For local architect Matt Stais, sustainability is baked into his DNA. He grew up in a family that always kept vegetable gardens and composted. So, when he moved out to Summit County in 1991 (“just for the ski season”), he brought this ethos with him. And in 2001, he met Carly Weir and Kevin Berg, employees of what was then the Summit Recycling Project (SRP). At the time, SRP (which would later become HC3) was solely focused on recycling. But Carly, Kevin, and Matt excitedly agreed that the community needed to think about how to make buildings more sustainable.
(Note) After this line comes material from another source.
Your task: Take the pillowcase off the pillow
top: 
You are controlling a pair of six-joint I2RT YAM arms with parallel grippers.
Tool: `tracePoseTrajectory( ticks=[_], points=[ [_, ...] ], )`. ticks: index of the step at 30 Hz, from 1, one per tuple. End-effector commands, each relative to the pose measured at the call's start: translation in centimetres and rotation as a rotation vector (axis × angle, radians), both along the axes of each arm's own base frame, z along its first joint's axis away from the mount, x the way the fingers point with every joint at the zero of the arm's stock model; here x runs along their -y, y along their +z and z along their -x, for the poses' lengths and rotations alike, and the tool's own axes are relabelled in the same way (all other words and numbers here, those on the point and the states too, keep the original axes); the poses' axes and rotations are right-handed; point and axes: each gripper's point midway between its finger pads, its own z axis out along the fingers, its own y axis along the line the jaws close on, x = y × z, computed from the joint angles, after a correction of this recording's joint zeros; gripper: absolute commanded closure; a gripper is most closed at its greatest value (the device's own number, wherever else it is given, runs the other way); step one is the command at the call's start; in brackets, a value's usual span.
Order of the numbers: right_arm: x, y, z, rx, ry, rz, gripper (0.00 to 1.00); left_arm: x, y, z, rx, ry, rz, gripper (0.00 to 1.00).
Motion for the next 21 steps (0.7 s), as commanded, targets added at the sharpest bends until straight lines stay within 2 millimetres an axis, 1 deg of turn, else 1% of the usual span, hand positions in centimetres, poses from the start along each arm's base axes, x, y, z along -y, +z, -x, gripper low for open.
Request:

This vision led Matt and several other Summit County representatives to the Teton Green Building conference in Jackson Hole in 2003. “The experience was a total turning point in my life and in my career,” reflects Matt. It was also a major catalyst for the community – Matt and other local stakeholders got together in summer 2005 to create the first-ever Summit Sustainable Building Code. And when HC3 led another stakeholder process to update the sustainable building code in 2018, Matt was back at the table.
“I want to make buildings with as small an environmental footprint as possible,” he shares. “Buildings use the majority of energy in Summit County and the U.S. If we can minimize that energy use, we should.” His own house, which he designed, was “a laboratory for passive and active solar design.” Matt’s got reason to care. He and wife Kiersten have two daughters – ages 18 and 15 – who are learning that they “can make the choice every day to love our planet and lessen our impact.” And just like Matt, they grew up gardening and composting.
Looking ahead, Matt’s excited to keep working with HC3 and his peers to raise the bar for sustainable building in our community. And he’s already walking the talk: Matt’s architecture firm has already designed a handful of net-zero energy buildings across the county.
“You know that book, Zen and the Art of Motorcycle Maintenance?” he asks. There’s an analogy about a train – “you can either be in the engine looking forward, or on the caboose looking back. Leadership is looking ahead at where we want Summit County to be in 2030 – or 2050.”
“People talk about thinking globally and acting locally. We should. And the cool thing is, we can.”